The Tokyo-based hotel and real estate developer APA Group is
at the centre of a furore over books by president Toshio Motoya,
which contain his revisionist views on history and are placed in
every room of the company's 400-plus APA Hotels.
Motoya, using the pen name Seiji Fuji, wrote of the Nanjing
Massacre that "these acts were all said to be committed by the
Japanese army, but this is not true." He also denied stories of
Korean women forced to work as prostitutes in wartime military
brothels, the so-called "comfort women."
China says Japanese troops killed 300,000 people in Nanjing
from December 1937 to January 1938. A post-war Allied tribunal
put the death toll at about half that.

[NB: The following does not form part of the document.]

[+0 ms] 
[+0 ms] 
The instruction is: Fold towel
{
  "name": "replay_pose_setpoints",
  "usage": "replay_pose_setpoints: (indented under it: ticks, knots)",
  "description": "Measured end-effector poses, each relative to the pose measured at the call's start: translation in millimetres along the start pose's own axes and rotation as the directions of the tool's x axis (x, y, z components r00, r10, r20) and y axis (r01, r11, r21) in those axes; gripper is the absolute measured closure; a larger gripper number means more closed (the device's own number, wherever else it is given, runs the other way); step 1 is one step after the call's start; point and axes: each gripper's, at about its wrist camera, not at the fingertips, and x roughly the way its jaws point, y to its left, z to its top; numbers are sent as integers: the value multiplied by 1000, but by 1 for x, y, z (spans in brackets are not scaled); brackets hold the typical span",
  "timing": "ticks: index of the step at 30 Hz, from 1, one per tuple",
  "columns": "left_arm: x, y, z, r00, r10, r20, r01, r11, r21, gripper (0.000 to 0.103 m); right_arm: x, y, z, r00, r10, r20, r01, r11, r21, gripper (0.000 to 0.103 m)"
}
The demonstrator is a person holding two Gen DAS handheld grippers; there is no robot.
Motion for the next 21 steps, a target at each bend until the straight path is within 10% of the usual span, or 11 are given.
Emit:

To the fury of China,
some conservative Japanese politicians and academics deny the
massacre took place, or they put the death toll much lower.
An official for the 2017 Sapporo Asian Winter Games, which
will run from Feb 19 to 26, said that when the APA hotel in
Sapporo was chosen to host athletes last year it had verbally
agreed to remove the contentious material from the rooms.
"Our goal is to make an environment where all the athletes
can perform at their best," added the official, who declined to
be named. Organisers are also working to find alternative
lodging for Chinese athletes.
APA said in a statement posted on their website late on
Tuesday that it had received a written request from the Games
organisers with "advice" about amenities in the rooms.
"Based on this, during the period of the games, we will
remove materials from the rooms and hold them safely at the
hotel," it added.
APA was not immediately available for further comment.
China's tourism authorities have urged tour operators to
sever ties with the hotel chain after an escalating row over the
denial, and there have been boycott calls on social media
against both the hotel and travel to Japan.
Motoya told Reuters in an email last month that Chinese made
up only 5 percent of guests at his hotels in Japan and he was
not worried about the impact of any potential boycott.